Top of Data for this task

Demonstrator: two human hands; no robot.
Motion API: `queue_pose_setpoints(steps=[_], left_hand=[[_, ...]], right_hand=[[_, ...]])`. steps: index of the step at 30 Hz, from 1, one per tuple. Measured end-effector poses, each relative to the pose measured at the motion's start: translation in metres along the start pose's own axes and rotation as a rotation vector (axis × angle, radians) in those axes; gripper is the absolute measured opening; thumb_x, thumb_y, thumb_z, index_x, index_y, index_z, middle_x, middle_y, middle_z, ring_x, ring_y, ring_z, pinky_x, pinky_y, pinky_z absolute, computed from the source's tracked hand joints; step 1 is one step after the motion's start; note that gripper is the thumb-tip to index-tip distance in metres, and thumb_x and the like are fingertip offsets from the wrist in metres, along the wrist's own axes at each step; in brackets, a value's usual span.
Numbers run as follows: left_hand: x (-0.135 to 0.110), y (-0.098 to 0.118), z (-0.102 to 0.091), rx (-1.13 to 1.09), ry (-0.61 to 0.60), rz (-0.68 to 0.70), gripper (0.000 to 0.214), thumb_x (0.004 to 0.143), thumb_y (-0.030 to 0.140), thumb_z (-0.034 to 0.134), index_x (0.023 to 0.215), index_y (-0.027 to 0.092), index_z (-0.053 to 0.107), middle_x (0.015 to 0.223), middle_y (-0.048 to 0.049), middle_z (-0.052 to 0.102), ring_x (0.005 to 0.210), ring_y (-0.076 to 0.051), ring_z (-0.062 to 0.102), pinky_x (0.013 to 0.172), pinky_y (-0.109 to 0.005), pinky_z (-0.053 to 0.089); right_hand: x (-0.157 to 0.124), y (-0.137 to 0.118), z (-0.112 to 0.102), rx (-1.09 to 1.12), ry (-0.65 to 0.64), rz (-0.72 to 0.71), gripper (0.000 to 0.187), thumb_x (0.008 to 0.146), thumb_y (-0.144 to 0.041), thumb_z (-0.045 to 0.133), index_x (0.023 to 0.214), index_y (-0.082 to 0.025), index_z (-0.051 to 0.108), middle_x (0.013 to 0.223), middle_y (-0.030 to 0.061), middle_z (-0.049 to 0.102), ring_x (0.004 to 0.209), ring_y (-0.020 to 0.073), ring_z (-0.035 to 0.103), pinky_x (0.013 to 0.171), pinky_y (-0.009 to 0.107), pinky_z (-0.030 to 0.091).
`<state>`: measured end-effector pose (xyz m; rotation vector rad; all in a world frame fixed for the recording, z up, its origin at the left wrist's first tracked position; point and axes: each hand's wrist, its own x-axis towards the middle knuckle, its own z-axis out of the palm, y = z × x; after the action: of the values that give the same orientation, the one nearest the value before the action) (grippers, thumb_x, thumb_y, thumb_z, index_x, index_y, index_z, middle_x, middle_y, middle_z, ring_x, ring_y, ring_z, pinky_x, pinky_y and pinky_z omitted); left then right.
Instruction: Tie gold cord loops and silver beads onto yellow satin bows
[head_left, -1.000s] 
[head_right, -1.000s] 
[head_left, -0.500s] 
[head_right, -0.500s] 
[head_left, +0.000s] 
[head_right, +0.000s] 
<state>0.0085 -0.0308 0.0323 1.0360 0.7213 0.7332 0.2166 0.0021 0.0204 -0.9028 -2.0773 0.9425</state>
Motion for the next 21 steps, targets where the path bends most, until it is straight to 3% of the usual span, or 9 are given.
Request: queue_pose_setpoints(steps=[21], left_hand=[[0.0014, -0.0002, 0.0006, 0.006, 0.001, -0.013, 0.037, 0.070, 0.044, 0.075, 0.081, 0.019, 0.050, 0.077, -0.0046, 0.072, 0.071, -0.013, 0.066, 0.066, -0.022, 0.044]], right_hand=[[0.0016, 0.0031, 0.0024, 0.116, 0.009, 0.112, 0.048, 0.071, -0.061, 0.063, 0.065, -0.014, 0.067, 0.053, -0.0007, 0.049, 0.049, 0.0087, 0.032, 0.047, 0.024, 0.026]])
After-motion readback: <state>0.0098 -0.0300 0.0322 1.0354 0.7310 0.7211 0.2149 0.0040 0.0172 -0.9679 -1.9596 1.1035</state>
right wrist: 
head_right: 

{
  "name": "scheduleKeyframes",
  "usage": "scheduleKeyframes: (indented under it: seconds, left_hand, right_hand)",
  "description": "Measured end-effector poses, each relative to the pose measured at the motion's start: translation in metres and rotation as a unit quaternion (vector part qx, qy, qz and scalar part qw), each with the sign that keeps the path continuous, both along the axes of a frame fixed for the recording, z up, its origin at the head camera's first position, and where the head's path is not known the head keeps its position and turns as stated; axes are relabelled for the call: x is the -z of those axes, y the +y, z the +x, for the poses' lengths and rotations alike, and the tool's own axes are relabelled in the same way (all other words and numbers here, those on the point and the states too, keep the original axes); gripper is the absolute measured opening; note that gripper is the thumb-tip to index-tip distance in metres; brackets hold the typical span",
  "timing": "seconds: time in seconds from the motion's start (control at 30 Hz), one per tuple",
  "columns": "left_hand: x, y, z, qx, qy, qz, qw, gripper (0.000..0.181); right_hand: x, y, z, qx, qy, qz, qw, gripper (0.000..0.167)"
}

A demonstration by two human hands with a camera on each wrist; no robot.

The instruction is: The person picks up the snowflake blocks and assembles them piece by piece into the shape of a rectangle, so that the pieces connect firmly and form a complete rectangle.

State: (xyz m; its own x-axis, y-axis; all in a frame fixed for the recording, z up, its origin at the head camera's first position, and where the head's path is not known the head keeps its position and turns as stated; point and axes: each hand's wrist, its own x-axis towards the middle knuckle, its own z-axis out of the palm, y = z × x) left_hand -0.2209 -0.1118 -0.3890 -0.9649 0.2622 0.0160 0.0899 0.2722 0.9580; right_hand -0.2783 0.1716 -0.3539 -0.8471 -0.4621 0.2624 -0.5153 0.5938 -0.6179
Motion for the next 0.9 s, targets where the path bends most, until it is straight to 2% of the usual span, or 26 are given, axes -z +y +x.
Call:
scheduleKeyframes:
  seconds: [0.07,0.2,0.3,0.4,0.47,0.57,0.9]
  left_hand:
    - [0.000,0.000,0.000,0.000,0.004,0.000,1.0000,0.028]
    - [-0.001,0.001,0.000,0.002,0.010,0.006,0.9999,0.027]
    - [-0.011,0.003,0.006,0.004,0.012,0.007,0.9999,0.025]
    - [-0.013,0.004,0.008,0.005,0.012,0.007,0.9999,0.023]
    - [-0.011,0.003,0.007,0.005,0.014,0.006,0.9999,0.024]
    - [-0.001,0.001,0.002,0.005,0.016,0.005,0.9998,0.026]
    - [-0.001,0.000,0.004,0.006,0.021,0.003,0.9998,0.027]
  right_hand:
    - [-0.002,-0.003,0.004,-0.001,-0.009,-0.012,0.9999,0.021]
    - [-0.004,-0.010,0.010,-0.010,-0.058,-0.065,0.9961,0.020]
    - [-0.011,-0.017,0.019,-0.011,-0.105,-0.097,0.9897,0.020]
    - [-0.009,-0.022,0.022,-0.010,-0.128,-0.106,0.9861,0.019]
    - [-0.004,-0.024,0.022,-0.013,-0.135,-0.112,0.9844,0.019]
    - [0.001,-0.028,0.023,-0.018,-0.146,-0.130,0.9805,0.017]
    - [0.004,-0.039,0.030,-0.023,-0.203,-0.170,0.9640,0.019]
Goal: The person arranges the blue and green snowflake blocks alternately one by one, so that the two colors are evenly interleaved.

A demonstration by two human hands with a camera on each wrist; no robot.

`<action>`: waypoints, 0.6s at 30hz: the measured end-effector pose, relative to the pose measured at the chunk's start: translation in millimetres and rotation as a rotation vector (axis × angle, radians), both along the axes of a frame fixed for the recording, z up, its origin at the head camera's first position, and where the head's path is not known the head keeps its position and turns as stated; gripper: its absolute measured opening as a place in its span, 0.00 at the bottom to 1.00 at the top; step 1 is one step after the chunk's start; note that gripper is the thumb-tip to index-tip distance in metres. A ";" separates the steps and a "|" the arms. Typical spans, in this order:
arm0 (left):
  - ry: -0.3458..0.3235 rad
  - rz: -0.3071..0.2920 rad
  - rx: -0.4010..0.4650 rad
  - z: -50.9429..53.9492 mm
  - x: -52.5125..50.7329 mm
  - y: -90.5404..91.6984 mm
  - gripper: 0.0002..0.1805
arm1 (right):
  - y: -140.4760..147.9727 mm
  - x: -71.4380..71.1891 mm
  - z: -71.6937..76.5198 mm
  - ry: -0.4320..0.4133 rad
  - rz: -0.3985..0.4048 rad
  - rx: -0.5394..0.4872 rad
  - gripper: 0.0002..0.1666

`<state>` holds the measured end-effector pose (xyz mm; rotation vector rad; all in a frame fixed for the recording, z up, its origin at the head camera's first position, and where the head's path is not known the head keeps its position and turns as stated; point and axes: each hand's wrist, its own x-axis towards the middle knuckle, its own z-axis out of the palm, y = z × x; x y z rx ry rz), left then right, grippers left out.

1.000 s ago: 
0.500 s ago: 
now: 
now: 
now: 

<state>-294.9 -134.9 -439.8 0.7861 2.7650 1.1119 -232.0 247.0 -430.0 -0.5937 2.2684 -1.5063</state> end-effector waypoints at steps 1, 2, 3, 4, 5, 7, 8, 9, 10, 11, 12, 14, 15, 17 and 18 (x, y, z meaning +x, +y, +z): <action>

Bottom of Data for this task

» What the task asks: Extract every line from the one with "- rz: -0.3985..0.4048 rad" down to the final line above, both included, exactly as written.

» Task answer:
  - rz: -0.3985..0.4048 rad
  - rx: -0.5394..0.4872 rad
  - gripper: 0.0002..0.1666

`<state>` holds the measured end-effector pose (xyz mm; rotation vector rad; all in a frame fixed for the recording, z up, its origin at the head camera's first position, and where the head's path is not known the head keeps its position and turns as stated; point and axes: each hand's wrist, its own x-axis towards the middle knuckle, its own z-axis out of the palm, y = z × x; x y z rx ry rz), left then right, grippers left out.

1.000 s ago: 
0.500 s ago: 
now: 
now: 
now: 

<state>-294.9 -134.9 -439.8 0.7861 2.7650 1.1119 -232.0 247.0 -430.0 -0.5937 2.2684 -1.5063</state> end-effector waypoints at steps 1, 2, 3, 4, 5, 7, 8, 9, 10, 11, 12, 14, 15, 17 and 18 (x, y, z meaning +x, +y, +z): <action>

Work on the exercise is now finished.